Data segment START
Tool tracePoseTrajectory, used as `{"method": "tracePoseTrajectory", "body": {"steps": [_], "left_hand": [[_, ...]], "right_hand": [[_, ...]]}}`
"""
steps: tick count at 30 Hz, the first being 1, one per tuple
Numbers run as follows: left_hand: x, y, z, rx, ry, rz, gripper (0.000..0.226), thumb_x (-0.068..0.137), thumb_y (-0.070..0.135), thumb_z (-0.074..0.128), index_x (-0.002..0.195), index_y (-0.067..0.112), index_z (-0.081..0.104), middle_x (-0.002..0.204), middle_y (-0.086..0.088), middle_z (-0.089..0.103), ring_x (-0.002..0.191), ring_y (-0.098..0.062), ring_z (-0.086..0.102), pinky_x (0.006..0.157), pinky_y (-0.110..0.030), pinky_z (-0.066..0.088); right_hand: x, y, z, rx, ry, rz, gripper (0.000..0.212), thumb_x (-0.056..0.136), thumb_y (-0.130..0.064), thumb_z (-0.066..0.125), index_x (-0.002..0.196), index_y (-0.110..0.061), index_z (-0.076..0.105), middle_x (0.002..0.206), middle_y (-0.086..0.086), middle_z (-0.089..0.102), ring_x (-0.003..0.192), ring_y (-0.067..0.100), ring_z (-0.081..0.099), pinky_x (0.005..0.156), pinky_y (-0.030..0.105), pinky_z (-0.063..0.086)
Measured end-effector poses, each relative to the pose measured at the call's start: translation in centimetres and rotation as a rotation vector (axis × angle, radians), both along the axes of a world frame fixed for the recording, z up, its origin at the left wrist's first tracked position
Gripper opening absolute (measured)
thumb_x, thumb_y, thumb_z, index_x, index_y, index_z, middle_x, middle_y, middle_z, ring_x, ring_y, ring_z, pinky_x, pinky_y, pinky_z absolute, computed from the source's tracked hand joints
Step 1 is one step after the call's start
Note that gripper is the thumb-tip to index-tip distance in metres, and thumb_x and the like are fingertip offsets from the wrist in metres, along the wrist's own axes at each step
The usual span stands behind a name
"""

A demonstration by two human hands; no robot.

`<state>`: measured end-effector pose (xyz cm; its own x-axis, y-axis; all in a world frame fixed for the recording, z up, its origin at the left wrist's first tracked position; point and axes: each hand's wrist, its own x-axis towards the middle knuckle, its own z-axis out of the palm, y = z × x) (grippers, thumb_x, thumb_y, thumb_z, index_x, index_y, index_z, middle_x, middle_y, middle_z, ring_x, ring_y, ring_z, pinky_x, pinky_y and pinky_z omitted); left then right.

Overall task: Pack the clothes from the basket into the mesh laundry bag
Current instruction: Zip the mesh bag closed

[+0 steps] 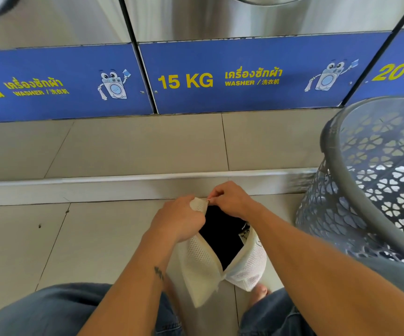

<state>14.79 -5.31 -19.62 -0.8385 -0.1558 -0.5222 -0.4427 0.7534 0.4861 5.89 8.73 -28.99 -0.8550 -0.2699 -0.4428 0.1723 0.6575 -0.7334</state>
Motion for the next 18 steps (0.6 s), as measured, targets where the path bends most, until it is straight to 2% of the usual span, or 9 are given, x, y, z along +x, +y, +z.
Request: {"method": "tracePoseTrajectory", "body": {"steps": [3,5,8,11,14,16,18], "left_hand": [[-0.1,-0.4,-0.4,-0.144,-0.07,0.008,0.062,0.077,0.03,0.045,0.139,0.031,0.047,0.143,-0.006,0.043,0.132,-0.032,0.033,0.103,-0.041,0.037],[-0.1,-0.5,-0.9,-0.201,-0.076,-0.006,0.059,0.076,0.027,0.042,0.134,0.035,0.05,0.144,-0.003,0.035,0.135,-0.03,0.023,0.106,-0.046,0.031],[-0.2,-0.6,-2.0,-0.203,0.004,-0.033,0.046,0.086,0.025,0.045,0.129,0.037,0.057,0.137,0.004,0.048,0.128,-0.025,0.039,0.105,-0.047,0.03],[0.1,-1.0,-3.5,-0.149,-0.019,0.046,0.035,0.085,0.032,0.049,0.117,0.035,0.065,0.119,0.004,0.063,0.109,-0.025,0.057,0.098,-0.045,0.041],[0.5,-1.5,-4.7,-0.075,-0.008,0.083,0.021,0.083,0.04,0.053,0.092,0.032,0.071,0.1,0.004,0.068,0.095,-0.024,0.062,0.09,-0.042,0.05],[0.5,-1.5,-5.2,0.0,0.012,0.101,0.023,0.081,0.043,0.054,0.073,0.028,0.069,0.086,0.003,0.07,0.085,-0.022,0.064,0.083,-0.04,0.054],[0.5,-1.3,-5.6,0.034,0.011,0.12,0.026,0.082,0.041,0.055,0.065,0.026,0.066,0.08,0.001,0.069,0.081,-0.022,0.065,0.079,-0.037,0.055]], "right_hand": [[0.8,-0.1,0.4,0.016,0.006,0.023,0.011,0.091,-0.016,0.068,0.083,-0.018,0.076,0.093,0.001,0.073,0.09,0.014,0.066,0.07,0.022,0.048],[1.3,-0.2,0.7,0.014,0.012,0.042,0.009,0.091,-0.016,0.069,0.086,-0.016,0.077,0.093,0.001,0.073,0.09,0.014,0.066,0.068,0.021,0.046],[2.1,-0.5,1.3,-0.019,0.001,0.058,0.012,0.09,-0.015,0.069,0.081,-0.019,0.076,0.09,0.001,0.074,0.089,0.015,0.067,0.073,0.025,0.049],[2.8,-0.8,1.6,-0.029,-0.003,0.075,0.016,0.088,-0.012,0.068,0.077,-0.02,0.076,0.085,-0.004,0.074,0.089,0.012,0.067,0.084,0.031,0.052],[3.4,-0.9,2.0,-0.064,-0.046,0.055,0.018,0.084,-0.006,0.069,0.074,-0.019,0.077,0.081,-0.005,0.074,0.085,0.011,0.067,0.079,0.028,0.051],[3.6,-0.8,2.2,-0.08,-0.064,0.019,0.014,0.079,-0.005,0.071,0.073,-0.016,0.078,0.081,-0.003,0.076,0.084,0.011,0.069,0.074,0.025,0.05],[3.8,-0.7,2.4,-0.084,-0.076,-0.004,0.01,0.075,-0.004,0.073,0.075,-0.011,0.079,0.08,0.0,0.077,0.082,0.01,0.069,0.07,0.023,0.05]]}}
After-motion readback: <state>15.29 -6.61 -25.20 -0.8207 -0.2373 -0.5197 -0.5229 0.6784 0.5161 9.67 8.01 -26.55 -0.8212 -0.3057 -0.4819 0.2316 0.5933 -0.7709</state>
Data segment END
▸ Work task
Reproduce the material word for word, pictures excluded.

▸ The completed task
Tool tracePoseTrajectory, used as `{"method": "tracePoseTrajectory", "body": {"steps": [_], "left_hand": [[_, ...]], "right_hand": [[_, ...]]}}`
"""
steps: tick count at 30 Hz, the first being 1, one per tuple
Numbers run as follows: left_hand: x, y, z, rx, ry, rz, gripper (0.000..0.226), thumb_x (-0.068..0.137), thumb_y (-0.070..0.135), thumb_z (-0.074..0.128), index_x (-0.002..0.195), index_y (-0.067..0.112), index_z (-0.081..0.104), middle_x (-0.002..0.204), middle_y (-0.086..0.088), middle_z (-0.089..0.103), ring_x (-0.002..0.191), ring_y (-0.098..0.062), ring_z (-0.086..0.102), pinky_x (0.006..0.157), pinky_y (-0.110..0.030), pinky_z (-0.066..0.088); right_hand: x, y, z, rx, ry, rz, gripper (0.000..0.212), thumb_x (-0.056..0.136), thumb_y (-0.130..0.064), thumb_z (-0.066..0.125), index_x (-0.002..0.196), index_y (-0.110..0.061), index_z (-0.076..0.105), middle_x (0.002..0.206), middle_y (-0.086..0.086), middle_z (-0.089..0.102), ring_x (-0.003..0.192), ring_y (-0.067..0.100), ring_z (-0.081..0.099), pinky_x (0.005..0.156), pinky_y (-0.030..0.105), pinky_z (-0.063..0.086)
Measured end-effector poses, each relative to the pose measured at the call's start: translation in centimetres and rotation as a rotation vector (axis × angle, radians), both along the axes of a world frame fixed for the recording, z up, its origin at the left wrist's first tracked position
Gripper opening absolute (measured)
thumb_x, thumb_y, thumb_z, index_x, index_y, index_z, middle_x, middle_y, middle_z, ring_x, ring_y, ring_z, pinky_x, pinky_y, pinky_z absolute, computed from the source's tracked hand joints
Step 1 is one step after the call's start
Note that gripper is the thumb-tip to index-tip distance in metres, and thumb_x and the like are fingertip offsets from the wrist in metres, along the wrist's own axes at each step
The usual span stands behind a name
"""

A demonstration by two human hands; no robot.

`<state>`: measured end-effector pose (xyz cm; its own x-axis, y-axis; all in a world frame fixed for the recording, z up, its origin at the left wrist's first tracked position; point and axes: each hand's wrist, its own x-axis towards the middle knuckle, its own z-axis out of the palm, y = z × x) (grippers, thumb_x, thumb_y, thumb_z, index_x, index_y, index_z, middle_x, middle_y, middle_z, ring_x, ring_y, ring_z, pinky_x, pinky_y and pinky_z omitted); left then right.

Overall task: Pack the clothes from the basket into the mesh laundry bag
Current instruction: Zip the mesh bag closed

[+0 steps] 

<state>14.79 -5.31 -19.62 -0.8385 -0.1558 -0.5222 -0.4427 0.7534 0.4861 5.89 8.73 -28.99 -0.8550 -0.2699 -0.4428 0.1723 0.6575 -0.7334</state>
Motion for the next 18 steps (0.6 s), as measured, targets where the path bends most, until it is straight to 2% of the usual span, or 9 are given, x, y, z along +x, +y, +z.
Request: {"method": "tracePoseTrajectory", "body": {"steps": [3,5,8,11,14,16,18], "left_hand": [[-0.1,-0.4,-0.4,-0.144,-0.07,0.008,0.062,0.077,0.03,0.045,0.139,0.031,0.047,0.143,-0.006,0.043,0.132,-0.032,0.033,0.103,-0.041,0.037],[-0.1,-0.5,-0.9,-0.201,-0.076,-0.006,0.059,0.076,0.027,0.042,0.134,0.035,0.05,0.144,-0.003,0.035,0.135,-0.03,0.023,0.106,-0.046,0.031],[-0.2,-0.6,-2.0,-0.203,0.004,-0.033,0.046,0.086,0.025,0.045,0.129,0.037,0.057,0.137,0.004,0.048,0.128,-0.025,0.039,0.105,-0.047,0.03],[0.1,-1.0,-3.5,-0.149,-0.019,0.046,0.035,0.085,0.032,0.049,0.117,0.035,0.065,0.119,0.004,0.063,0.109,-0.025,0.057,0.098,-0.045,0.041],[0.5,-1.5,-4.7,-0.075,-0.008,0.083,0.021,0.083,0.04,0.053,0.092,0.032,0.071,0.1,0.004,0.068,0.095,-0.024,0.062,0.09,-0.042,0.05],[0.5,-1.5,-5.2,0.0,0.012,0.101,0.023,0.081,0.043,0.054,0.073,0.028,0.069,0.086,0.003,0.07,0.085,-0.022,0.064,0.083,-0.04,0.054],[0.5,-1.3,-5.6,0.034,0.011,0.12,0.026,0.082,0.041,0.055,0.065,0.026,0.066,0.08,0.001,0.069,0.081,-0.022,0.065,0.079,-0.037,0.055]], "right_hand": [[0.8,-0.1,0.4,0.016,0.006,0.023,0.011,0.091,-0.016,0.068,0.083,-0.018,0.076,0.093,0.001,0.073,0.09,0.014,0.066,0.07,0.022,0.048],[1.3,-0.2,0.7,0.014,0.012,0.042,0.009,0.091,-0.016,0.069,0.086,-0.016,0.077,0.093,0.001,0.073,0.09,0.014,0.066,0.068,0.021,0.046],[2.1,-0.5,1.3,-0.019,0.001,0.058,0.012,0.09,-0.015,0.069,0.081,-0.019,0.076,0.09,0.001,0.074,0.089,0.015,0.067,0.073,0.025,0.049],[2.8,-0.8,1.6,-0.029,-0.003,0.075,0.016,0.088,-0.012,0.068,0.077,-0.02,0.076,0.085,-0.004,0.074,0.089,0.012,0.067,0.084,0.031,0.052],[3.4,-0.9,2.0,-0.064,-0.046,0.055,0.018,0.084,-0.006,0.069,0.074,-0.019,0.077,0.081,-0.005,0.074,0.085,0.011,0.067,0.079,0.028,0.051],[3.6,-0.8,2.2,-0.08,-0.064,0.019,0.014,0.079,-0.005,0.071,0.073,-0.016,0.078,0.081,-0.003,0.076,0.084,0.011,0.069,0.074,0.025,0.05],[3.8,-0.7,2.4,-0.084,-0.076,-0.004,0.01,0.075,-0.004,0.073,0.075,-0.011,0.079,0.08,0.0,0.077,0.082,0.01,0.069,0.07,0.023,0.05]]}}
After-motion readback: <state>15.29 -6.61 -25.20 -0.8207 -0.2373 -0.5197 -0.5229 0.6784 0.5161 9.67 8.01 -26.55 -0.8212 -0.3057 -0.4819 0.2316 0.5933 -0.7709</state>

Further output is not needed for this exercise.